*DIRECTIONS FOR THIS TASK:* Going through the listing below, work out how many lines include "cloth" and give that number by itself.

*SOURCE DATA:*
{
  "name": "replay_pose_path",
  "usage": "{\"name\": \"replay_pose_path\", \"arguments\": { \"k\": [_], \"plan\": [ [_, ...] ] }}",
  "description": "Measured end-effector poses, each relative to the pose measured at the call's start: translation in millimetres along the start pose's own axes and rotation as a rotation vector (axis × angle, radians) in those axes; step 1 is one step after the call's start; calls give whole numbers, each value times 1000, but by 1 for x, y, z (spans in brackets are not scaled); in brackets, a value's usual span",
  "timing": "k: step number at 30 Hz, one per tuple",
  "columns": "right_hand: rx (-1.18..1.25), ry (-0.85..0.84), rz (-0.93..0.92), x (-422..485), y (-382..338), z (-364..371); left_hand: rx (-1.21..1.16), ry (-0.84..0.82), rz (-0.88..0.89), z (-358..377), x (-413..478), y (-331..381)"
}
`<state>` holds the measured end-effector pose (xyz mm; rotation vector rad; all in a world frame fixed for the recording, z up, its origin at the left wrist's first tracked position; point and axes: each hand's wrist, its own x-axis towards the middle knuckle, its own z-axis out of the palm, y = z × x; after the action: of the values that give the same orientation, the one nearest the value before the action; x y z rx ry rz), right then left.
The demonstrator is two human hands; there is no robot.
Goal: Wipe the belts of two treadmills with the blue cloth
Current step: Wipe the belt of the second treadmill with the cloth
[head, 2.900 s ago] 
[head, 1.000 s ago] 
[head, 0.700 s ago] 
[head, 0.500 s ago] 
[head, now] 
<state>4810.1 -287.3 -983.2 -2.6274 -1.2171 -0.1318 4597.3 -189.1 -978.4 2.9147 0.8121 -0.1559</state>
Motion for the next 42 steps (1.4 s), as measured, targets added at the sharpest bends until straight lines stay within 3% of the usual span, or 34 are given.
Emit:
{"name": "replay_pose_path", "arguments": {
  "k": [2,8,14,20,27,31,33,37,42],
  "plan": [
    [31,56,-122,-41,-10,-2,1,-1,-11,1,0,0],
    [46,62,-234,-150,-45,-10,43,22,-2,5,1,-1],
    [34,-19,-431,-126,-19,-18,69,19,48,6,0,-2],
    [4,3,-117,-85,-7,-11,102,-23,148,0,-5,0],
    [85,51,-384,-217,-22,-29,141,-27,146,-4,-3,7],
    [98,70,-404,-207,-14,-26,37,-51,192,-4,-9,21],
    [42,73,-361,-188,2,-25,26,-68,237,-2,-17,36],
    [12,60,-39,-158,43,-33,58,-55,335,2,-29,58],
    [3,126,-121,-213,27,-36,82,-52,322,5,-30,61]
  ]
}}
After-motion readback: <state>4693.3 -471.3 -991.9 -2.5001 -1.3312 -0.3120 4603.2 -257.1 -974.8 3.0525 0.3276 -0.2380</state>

*TASK RESPONSE:* 2